__TASK DETAILS__. Every line holding the string "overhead" is to be copied from the entries below.

__RECORDS SUPPLIED__.
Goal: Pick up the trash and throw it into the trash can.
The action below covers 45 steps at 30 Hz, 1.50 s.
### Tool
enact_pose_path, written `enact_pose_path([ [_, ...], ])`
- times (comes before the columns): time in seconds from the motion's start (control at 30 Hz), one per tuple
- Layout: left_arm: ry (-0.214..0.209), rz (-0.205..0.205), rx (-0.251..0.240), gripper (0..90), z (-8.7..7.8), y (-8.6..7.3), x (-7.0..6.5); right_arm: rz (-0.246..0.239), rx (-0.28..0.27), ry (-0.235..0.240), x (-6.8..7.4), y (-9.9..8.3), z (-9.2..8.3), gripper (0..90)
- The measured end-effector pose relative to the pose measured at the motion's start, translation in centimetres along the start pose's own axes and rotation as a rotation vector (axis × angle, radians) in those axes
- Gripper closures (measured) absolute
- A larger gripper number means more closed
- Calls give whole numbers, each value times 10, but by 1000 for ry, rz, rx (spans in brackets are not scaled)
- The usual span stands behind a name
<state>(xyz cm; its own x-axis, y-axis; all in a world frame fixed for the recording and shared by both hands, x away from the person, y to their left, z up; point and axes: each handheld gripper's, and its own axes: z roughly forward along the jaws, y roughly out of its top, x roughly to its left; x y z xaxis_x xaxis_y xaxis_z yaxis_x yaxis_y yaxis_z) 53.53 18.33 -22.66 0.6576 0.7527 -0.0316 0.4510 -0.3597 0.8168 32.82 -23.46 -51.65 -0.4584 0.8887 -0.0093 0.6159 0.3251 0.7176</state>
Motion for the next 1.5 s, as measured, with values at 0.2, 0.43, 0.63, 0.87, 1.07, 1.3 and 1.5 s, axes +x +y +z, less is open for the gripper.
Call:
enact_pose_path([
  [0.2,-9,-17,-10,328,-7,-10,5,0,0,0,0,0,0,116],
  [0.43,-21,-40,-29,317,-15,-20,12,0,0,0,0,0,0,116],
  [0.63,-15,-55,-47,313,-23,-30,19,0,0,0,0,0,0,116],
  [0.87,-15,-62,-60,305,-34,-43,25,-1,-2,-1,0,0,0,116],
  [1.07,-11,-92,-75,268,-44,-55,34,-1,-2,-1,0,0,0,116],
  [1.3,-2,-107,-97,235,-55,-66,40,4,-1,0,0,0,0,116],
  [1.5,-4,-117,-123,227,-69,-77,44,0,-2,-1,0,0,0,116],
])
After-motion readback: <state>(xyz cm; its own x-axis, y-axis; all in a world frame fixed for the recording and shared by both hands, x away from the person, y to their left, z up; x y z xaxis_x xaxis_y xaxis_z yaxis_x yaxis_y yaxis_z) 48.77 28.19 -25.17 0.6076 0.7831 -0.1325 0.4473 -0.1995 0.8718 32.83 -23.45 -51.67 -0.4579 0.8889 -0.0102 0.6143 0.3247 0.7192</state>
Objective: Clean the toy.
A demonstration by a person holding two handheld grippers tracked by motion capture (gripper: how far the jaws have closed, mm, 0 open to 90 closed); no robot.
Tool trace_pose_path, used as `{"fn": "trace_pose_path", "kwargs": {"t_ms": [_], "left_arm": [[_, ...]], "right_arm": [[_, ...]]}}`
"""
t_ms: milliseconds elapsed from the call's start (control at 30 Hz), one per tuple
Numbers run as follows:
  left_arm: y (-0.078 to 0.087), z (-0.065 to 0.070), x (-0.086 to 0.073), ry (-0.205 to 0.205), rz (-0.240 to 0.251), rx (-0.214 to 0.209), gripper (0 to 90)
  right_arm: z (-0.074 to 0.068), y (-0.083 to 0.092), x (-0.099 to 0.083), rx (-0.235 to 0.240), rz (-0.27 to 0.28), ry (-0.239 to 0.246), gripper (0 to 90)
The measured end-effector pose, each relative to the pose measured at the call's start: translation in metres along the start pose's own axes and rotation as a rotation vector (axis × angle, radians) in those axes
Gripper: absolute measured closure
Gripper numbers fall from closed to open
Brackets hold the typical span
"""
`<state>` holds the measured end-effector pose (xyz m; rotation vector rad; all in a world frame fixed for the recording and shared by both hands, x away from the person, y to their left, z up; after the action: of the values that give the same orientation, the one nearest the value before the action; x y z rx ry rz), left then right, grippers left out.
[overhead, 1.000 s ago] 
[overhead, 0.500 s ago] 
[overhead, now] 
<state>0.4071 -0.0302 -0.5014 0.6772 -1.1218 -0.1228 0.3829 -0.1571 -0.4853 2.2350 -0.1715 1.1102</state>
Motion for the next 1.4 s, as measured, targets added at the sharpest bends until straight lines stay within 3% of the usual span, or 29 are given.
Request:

__RESULT FOR THIS TASK__.
[overhead, 1.000 s ago] 
[overhead, 0.500 s ago] 
[overhead, now] 

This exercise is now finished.